What this task involves: Print the lines in the listing below that fall between the line with "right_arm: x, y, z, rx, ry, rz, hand" and the line with "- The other", those two lines included, exactly as they stand and with nothing else.

+++ Data extract +++

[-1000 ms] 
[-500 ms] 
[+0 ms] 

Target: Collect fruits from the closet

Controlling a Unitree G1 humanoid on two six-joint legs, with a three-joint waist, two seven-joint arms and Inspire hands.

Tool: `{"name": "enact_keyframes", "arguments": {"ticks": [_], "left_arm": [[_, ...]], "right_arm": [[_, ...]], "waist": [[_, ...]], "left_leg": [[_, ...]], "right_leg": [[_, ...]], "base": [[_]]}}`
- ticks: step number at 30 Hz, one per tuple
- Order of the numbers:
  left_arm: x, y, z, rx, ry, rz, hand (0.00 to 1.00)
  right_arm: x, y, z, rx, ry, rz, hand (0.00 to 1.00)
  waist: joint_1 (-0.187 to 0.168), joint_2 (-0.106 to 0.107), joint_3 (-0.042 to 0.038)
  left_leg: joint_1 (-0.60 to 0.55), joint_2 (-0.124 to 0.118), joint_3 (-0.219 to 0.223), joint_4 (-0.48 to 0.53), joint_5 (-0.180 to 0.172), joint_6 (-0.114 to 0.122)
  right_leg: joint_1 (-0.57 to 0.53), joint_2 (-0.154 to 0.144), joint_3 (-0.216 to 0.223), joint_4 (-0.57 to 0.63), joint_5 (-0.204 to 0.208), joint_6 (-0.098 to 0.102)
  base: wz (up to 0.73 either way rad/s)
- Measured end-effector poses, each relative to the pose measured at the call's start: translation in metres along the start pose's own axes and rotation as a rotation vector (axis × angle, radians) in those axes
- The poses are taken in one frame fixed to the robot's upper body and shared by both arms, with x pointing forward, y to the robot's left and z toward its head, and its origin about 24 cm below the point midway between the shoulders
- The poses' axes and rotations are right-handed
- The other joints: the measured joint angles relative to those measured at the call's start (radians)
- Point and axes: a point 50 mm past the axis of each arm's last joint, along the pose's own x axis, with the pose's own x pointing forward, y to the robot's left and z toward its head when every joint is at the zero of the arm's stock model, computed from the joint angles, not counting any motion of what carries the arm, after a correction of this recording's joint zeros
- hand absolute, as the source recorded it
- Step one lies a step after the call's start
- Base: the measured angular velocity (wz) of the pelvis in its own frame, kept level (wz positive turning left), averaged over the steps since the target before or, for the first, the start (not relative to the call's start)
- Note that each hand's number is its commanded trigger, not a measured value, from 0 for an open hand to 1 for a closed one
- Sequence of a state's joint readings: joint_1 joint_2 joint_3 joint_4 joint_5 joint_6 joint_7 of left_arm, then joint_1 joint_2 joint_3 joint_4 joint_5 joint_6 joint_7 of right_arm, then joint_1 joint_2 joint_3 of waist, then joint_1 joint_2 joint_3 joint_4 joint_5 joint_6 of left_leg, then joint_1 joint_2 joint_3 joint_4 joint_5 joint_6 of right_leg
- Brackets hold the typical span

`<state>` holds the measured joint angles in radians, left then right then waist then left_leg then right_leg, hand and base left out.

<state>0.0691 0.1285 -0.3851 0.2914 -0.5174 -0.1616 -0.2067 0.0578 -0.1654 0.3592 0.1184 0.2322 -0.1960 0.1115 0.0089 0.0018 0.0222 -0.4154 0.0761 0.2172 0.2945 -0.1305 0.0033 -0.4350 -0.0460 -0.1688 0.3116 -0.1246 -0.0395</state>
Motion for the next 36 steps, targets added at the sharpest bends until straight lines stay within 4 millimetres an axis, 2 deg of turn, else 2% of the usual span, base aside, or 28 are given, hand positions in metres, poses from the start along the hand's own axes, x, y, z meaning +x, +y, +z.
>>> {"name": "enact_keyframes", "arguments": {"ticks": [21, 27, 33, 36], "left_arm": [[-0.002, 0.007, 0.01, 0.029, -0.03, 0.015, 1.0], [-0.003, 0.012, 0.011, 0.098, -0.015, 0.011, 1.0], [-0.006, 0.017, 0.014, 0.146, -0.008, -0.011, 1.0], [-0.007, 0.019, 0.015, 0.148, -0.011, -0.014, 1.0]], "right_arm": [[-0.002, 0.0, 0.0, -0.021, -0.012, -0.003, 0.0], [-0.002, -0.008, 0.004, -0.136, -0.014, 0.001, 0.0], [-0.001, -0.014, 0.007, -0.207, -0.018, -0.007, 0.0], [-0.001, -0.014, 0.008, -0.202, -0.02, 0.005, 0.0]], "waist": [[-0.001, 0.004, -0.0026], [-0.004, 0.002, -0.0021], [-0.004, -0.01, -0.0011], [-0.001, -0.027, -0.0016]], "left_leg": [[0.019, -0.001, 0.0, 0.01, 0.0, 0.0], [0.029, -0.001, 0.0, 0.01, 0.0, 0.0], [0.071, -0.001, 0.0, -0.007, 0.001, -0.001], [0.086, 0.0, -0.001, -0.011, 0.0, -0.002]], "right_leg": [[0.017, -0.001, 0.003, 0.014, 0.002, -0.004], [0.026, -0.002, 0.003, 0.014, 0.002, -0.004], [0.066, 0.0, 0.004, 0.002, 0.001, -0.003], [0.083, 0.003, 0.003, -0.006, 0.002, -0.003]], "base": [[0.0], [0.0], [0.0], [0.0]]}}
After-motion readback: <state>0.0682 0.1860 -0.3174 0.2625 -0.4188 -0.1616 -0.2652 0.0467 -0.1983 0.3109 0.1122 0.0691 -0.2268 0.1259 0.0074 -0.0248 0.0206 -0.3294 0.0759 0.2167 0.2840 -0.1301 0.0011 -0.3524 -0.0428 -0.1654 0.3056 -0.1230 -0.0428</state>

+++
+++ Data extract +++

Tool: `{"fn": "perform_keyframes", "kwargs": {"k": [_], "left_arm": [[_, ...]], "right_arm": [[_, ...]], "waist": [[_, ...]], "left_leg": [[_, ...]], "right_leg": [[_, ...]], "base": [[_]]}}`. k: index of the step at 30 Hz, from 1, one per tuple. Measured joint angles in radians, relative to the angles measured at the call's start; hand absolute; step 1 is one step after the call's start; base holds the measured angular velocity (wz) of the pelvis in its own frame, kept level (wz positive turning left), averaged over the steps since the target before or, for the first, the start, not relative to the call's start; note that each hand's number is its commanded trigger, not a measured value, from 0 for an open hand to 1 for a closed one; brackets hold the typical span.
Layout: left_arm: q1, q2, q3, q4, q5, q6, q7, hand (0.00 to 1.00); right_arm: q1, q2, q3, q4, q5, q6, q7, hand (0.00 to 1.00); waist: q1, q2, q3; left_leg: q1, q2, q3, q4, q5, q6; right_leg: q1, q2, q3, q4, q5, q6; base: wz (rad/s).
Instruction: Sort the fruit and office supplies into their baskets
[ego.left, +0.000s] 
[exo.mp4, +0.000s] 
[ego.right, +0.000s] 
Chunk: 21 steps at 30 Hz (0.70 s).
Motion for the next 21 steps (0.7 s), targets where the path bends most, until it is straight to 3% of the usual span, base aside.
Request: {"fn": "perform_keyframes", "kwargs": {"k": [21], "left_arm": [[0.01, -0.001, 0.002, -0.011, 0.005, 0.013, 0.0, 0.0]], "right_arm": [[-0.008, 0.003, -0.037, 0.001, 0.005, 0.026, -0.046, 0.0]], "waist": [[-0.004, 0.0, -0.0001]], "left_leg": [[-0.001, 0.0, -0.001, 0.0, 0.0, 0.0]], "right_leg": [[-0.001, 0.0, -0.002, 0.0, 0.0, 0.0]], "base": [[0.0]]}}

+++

Output of the exercise:
  right_arm: x, y, z, rx, ry, rz, hand (0.00 to 1.00)
  waist: joint_1 (-0.187 to 0.168), joint_2 (-0.106 to 0.107), joint_3 (-0.042 to 0.038)
  left_leg: joint_1 (-0.60 to 0.55), joint_2 (-0.124 to 0.118), joint_3 (-0.219 to 0.223), joint_4 (-0.48 to 0.53), joint_5 (-0.180 to 0.172), joint_6 (-0.114 to 0.122)
  right_leg: joint_1 (-0.57 to 0.53), joint_2 (-0.154 to 0.144), joint_3 (-0.216 to 0.223), joint_4 (-0.57 to 0.63), joint_5 (-0.204 to 0.208), joint_6 (-0.098 to 0.102)
  base: wz (up to 0.73 either way rad/s)
- Measured end-effector poses, each relative to the pose measured at the call's start: translation in metres along the start pose's own axes and rotation as a rotation vector (axis × angle, radians) in those axes
- The poses are taken in one frame fixed to the robot's upper body and shared by both arms, with x pointing forward, y to the robot's left and z toward its head, and its origin about 24 cm below the point midway between the shoulders
- The poses' axes and rotations are right-handed
- The other joints: the measured joint angles relative to those measured at the call's start (radians)

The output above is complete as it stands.